Find the line containing "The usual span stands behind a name" in the data below, then output that line and each one after it exactly, with nothing else.

BEGIN PROVIDED RECORDS

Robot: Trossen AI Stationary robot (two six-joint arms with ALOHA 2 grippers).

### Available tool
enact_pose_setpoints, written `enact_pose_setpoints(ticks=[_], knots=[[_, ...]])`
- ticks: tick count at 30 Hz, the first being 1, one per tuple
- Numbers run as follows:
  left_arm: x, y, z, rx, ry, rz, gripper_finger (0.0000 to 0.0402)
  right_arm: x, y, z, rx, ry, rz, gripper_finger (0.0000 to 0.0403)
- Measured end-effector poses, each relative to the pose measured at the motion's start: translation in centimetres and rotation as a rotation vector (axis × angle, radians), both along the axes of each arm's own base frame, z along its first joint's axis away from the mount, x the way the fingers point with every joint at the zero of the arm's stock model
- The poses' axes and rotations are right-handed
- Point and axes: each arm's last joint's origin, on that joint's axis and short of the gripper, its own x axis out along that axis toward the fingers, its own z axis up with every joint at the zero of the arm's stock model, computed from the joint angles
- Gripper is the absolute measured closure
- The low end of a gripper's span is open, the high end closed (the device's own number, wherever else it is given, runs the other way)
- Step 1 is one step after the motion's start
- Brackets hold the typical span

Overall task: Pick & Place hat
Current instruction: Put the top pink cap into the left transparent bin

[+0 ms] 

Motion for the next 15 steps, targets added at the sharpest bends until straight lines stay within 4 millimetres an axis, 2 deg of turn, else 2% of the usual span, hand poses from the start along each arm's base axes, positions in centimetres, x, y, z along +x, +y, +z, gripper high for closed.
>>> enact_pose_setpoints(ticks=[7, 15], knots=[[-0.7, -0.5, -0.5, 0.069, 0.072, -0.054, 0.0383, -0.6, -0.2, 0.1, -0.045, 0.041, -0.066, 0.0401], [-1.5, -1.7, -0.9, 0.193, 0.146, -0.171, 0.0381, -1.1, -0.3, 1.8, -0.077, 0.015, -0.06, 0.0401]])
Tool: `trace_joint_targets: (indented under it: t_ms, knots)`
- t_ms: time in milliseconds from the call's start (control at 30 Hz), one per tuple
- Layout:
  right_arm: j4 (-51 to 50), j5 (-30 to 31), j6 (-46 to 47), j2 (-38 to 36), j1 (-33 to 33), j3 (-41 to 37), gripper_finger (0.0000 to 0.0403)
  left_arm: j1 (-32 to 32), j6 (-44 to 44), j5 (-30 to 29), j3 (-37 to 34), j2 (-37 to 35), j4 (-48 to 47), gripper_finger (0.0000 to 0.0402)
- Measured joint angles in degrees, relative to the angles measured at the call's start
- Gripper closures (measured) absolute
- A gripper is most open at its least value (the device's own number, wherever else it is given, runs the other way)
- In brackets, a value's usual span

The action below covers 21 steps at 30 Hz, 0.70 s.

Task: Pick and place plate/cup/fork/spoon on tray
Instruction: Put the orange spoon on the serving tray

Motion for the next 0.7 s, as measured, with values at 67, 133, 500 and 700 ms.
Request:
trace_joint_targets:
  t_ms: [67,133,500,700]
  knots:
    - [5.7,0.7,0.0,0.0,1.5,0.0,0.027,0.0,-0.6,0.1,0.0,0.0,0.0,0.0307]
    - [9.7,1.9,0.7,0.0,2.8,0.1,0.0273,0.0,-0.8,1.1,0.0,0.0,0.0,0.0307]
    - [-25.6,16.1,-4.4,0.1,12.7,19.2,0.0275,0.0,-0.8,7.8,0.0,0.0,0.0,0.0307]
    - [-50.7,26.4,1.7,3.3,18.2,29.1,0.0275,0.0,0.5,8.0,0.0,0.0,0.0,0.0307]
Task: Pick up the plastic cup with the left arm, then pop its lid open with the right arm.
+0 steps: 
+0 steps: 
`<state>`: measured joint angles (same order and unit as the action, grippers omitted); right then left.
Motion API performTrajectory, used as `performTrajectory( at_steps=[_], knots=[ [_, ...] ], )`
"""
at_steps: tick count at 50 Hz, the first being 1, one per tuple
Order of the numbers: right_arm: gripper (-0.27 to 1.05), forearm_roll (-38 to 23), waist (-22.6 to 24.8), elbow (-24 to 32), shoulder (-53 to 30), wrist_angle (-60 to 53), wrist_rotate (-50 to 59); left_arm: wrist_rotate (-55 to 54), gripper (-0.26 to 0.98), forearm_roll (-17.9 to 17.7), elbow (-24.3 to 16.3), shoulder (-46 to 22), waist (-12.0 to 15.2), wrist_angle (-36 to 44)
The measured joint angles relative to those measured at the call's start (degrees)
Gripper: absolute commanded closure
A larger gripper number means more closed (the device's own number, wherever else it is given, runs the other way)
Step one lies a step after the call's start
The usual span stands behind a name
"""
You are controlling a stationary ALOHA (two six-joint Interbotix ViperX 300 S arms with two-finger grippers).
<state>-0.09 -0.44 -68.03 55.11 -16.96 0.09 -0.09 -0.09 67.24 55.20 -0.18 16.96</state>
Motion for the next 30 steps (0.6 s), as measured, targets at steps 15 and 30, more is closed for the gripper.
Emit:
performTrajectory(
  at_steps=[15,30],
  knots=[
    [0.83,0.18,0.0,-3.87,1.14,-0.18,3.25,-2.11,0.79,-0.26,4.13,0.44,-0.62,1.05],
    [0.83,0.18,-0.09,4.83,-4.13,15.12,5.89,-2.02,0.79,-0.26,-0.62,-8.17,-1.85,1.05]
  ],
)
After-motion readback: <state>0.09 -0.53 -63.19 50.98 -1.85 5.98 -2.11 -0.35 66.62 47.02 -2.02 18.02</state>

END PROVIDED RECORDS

■ EXERCISE RESULT
The usual span stands behind a name
"""
You are controlling a stationary ALOHA (two six-joint Interbotix ViperX 300 S arms with two-finger grippers).
<state>-0.09 -0.44 -68.03 55.11 -16.96 0.09 -0.09 -0.09 67.24 55.20 -0.18 16.96</state>
Motion for the next 30 steps (0.6 s), as measured, targets at steps 15 and 30, more is closed for the gripper.
Emit:
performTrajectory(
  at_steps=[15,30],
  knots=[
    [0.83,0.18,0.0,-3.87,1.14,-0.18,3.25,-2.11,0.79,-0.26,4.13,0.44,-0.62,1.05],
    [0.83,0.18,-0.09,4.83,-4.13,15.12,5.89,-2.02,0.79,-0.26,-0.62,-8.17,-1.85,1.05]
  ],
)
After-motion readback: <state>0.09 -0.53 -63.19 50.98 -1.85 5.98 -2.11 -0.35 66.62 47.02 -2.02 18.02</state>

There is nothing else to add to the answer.